Background: 31yo, former rower. Been in triathlon, off and on, for 4-5 years. I'm a self employed carpenter, so I work some long hours, especially during the summer, at a physically demanding job.
Body Comp: 6'1", 180lbs = BMI around 23.
How I monitor fitness: Strava PR's, masters swimming, tempo runs and RPE. No high tech training tools.

#hours/week: winter, maybe 5-6. Spring/summer, I like to get up to 10 when I can. My all time max in triathlon was around 14/week for several weeks last year in an IM build. I try to do as little run intensity as I can as I have had problems with shin splints in the past. When I can, I'll add in as many short (30 min) runs as my schedule allows to add volume.

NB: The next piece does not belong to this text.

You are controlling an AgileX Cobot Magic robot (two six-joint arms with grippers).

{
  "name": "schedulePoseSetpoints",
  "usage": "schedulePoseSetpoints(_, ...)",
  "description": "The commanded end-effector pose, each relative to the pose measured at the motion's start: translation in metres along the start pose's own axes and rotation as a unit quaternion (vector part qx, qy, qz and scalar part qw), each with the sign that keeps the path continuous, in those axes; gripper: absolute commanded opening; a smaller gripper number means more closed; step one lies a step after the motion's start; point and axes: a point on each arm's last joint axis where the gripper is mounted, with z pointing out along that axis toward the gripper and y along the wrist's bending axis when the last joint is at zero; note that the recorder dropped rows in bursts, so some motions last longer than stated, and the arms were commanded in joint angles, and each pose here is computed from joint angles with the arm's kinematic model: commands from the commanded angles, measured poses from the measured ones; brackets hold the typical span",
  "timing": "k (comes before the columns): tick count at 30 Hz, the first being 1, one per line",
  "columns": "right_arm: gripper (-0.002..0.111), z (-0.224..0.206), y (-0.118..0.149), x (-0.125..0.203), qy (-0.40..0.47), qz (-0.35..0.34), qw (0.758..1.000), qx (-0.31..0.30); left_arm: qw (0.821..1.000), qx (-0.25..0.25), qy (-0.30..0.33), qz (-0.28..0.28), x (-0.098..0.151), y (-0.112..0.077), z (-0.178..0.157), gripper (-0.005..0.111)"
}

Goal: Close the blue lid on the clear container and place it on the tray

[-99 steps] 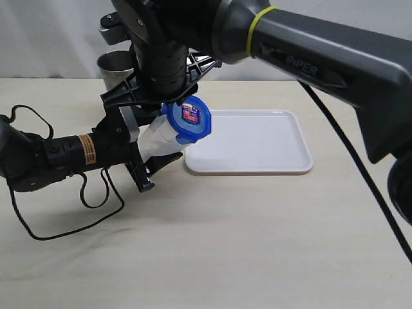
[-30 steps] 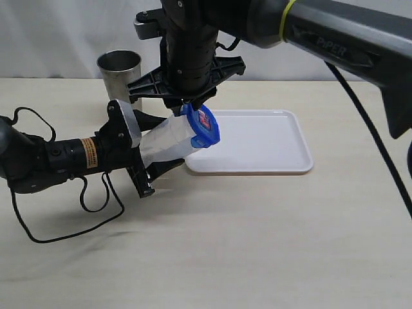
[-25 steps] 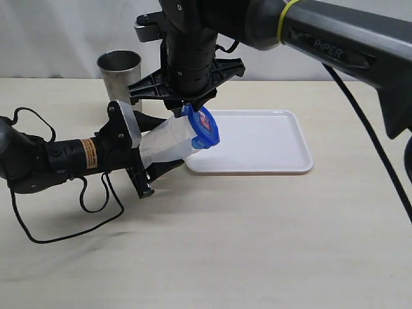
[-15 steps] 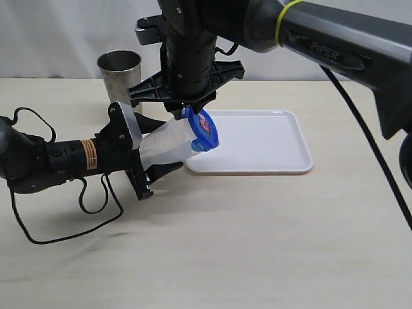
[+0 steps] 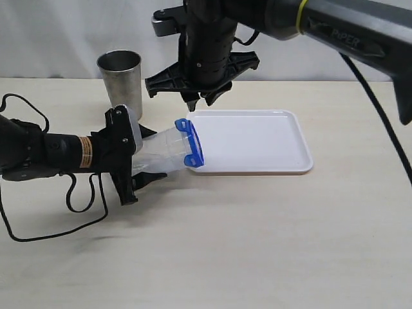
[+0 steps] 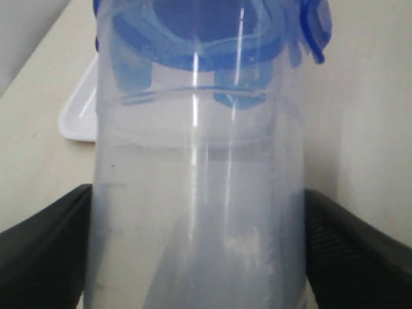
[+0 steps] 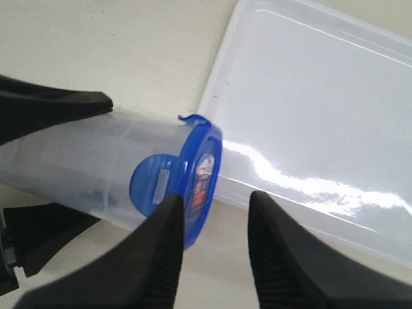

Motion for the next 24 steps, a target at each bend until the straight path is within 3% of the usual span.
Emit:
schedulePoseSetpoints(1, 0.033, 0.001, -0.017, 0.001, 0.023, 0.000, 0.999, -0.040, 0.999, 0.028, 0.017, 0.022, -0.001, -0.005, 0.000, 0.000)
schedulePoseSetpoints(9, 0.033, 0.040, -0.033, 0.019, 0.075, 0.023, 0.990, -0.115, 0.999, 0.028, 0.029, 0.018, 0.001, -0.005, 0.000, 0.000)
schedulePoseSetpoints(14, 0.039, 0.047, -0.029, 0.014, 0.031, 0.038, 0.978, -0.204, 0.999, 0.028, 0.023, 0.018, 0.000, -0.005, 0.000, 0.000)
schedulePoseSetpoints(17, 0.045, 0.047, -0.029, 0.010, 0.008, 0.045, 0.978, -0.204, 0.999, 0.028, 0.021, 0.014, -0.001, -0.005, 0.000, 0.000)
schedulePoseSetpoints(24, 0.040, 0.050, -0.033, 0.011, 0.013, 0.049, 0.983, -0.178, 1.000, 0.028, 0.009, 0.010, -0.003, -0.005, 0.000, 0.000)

Typical spring/summer week:
M: run (45 min)
T: Masters swim (75-90 min)
W: run or bike (45-90 min)
Th: Masters swim (75-90 min)
F: Rest or easy run
S: Bike (as long as schedule allows)
Su: LSD run or rest

Race results: My HIM times are just over 5hrs as well. Our bike splits are around the same, but I'm 10 minutes faster on the swim, and 10 minutes slower on the run then you! My goal is to get a good indoor riding set-up over the winter. I think a few 45 min early morning trainer sessions every week over the winter would help me get my bike fitness up with a minimal time investment.

Question re: your sunday working. What is the point of that 2hr brick run? With your run strength, and cycling weakness, why not spend more of that time riding?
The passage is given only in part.